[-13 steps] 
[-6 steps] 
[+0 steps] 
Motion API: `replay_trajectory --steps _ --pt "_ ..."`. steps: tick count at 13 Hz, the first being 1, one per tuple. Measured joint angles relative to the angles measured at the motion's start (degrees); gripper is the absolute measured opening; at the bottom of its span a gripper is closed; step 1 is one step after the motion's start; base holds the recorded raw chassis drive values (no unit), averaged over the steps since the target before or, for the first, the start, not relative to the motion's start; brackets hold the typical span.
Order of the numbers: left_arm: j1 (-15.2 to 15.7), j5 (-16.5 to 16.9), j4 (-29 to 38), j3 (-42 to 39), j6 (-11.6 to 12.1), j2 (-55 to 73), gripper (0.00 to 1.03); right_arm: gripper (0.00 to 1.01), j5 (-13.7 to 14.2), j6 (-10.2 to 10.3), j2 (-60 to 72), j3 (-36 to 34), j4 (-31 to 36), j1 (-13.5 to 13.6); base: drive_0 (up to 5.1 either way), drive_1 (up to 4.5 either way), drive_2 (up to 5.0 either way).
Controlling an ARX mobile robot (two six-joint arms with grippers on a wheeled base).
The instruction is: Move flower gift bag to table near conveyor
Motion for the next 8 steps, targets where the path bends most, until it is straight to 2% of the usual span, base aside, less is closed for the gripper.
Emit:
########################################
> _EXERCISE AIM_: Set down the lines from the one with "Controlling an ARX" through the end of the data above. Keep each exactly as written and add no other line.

> _EXERCISE RESULT_:
Controlling an ARX mobile robot (two six-joint arms with grippers on a wheeled base).
The instruction is: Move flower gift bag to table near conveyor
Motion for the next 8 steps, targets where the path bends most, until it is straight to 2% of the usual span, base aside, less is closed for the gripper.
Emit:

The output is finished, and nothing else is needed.